Repository files navigation

Simple OCR extractor

This extractor uses Tesseract. Information on Tesseract and how to install it can be found at the Tesseract's project page.

This extractor uses pyClowder. Information on pyClowder can be found here.

This extractor depends on RabbitMQ. You will need to set the URL to point to RabbitMQ (https://www.rabbitmq.com/uri-spec.html). For example, to connect to RabbitMQ running on the localhost with default parameters you can use the following URL: amqp://guest:guest@localhost:5672/%2f

Overview

Performs simple OCR on an image and associates the resulting text with it. The text is not supposed to be a perfect transcription, but a way to associate words with an image so to make images more searchable.

Input

An image file in a format supported by Tesseract.

Output

OCR text extracted from the input associated with the original file.
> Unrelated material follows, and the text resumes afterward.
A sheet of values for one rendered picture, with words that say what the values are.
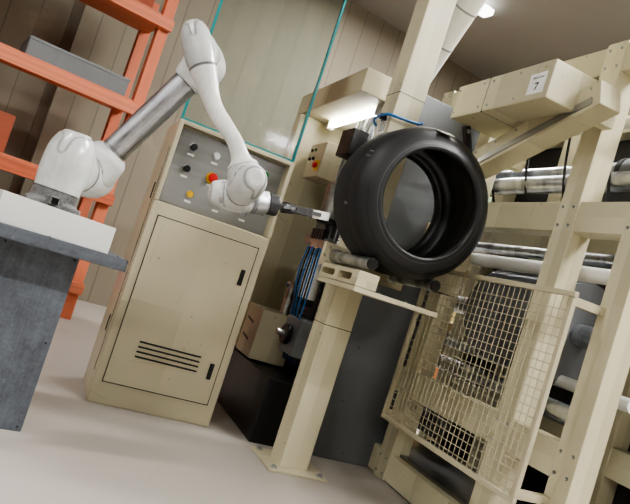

Sample input and output files

A sample input file "browndog.png" and a sample output file "browndog.png.sample-output" are available in this directory.

Test locally with Clowder

  1. In extractor-tesseract/ folder run:

    docker build -t clowder/ocr:test .

  2. In the tests subdirectory, run:

    docker-compose -f docker-compose.yml -f docker-compose.extractors.yml up -d

  3. Initialize Clowder:

    docker run -ti --rm --network tests_clowder clowder/mongo-init

  4. Enter email, first name, last name password, and admin: true when prompted.

  5. Navigate to localhost:9001 and login with credentials you created in step 4.

  6. Create a test space and dataset. Then click 'Select Files' and upload tests/browndog.png.

  7. Click on file and type submit for extraction.

  8. It may take a few minutes for you to be able to see the extractors available within Clowder.

  9. Eventually you should see ocr in the list and click submit.

  10. Navigate back to file and click on metadata.

  11. You should see the ocr_text metadata present.

Setting the timezone variable (TZ) above is optional. It can help understand better the time shown in the log file. By default a container uses UTC.